Né le 4 avril 1957, le finlandais, cinéphile assidu commença sa carrière en se faisant recaler à l'entrée de l'école de cinéma. Raison : trop cynique. C'est en travaillant sur les films de son frère et en fréquentant les salles de cinéma, qu'il se formera. Réalisateur prolifique, il fut aussi monteur et, désormais, producteur. Filmographie express où l'on a juste oublié ses débuts... comme facteur et ouvrier du bâtiment.

Quoi ? Kaurismä... qui ?

En survolant l'oeuvre d'Aki Kaurismäki, le côté sombre de ses films se dissipe peu à peu : l'humour y est la principale raison d'espérer et d'aimer. Comme dans la vie ?

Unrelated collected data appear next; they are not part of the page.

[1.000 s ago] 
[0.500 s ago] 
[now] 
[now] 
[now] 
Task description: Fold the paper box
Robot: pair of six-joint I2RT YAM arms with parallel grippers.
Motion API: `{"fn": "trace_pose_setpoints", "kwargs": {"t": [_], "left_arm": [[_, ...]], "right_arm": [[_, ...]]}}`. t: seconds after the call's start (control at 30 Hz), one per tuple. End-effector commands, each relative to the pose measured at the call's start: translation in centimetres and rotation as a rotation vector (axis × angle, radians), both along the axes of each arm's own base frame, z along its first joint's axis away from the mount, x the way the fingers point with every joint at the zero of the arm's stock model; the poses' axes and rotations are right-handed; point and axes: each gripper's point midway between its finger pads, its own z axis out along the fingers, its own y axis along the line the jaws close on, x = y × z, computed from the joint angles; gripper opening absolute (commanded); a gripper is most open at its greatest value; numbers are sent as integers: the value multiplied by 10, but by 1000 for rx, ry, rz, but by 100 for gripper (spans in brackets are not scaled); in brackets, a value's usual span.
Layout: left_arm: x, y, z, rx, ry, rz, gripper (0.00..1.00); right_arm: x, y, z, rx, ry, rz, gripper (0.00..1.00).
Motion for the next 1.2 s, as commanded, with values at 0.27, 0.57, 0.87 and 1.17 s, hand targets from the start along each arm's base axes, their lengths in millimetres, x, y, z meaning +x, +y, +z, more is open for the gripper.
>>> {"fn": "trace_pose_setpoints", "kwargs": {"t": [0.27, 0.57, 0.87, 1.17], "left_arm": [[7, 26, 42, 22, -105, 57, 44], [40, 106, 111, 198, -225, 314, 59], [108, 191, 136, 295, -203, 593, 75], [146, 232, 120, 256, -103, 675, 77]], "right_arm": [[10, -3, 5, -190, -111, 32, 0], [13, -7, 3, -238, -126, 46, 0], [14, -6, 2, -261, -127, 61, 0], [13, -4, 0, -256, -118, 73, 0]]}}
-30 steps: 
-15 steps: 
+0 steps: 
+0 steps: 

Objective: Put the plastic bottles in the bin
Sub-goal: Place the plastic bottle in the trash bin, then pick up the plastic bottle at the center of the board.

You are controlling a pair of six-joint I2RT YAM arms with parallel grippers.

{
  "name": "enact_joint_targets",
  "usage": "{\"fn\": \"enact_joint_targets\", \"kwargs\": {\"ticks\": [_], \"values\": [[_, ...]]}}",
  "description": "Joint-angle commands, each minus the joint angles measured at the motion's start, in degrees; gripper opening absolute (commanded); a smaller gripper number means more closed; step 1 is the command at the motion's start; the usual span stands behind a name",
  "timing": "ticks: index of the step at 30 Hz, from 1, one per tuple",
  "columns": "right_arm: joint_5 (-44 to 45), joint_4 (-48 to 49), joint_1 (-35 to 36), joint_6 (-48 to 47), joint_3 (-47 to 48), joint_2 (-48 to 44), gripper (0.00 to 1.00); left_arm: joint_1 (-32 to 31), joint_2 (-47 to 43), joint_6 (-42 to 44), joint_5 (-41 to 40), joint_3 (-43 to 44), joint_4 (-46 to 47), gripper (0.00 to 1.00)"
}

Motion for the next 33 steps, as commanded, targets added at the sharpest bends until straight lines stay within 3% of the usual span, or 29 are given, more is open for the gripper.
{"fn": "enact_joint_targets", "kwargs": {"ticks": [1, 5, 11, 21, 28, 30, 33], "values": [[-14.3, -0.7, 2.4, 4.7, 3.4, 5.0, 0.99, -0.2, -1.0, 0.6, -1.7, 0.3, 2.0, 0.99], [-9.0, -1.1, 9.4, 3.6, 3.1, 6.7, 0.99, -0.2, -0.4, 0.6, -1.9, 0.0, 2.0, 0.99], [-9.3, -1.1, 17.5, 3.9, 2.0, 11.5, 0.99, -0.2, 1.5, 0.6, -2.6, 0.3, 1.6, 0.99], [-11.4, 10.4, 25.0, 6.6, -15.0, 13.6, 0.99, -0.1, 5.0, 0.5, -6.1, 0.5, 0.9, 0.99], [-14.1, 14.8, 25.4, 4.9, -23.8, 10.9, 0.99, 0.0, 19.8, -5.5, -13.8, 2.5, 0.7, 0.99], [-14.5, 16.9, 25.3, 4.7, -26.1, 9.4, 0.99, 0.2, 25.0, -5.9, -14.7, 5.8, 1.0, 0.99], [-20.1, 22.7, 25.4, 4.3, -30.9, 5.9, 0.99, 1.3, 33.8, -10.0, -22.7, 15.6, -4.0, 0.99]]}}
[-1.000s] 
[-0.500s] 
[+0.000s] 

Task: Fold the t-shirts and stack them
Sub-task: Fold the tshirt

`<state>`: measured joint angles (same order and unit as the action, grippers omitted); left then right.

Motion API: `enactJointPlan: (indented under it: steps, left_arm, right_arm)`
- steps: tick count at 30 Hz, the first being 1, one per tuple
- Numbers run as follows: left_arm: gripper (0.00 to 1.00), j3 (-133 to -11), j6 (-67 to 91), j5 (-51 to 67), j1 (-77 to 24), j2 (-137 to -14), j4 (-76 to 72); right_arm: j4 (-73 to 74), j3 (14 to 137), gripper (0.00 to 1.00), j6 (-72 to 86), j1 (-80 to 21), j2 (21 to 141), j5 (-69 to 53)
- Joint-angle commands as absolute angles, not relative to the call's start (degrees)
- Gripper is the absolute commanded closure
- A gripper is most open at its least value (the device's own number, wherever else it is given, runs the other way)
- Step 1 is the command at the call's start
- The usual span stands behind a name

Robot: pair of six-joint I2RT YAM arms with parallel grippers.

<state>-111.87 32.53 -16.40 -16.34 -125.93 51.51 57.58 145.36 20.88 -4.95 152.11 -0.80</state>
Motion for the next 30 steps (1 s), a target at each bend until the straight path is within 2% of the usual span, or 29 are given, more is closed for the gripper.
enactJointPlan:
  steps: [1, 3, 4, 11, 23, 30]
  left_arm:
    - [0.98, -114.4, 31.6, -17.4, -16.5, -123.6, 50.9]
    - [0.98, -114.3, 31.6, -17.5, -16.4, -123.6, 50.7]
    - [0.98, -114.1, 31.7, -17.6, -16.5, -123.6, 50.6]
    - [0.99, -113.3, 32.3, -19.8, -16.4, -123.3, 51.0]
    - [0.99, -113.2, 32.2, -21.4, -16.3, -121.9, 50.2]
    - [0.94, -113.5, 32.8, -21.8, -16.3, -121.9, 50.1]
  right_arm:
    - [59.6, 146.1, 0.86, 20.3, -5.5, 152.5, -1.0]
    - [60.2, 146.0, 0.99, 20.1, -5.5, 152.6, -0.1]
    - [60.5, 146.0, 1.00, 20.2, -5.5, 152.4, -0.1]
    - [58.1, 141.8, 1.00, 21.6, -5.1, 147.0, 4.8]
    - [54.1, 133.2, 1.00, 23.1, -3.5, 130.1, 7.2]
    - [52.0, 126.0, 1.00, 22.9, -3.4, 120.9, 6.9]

"L'un n'arrête pas de boire de la vodka, l'autre du café. Ils se réchauffent comme ils peuvent d'une vie triste à mourir. Ce sont deux pauvres types : un petit rabougri qui frime en costume de rocker et une armoire à glace, les cheveux longs et gras, qui n'ouvre pas la bouche. Ils roulent dans une vieille bagnole déglinguée, une Volga break noire. Pour quoi faire ? Pourquoi pas ! Drôle de film. Road movie en noir et blanc, sur une musique de rock (on est en Finlande, dans les années 1960). Un rock bas de gamme, mais qui exprime, tout de même, la révolte d'une génération... tandis que, sur l'écran, déambulent des héros complètement déboussolés. Kaurismäki aime les décalages. Sa méthode est de surprendre, mais, surtout, sans en avoir l'air. Car tout est dérisoire, a-t-il l'air de dire. Et le cinéma n'est peut-être pas plus important ­ ou tout aussi important ­ qu'un verre d'alcool pris sur le coin d'un comptoir avec un copain !

Tatiana est une comédie pince-sans-rire, à l'humour glacé, où, soudain, une situation devient sublime par son absurdité apparente : une grosse femme fume le cigare ; clic-clac ! enfermée dans un placard ! Sans raison... ou plutôt ­ nous le saurons à la fin du film ­ pour une raison idiote. Curieuse balade. Avec des gros plans d'objets que Kaurismäki filme comme des évidences... alors qu'il ne nous explique rien. Mais il lui suffit d'un plan fixe pour nous montrer comment une tasse de thé peut bouleverser le coeur d'un alcoolique ! Ou d'une seule image pour nous faire comprendre qu'un car de touristes est en rade sur le bord de la route : deux mains autour d'une chambre à air. Une roue crevée, et voilà !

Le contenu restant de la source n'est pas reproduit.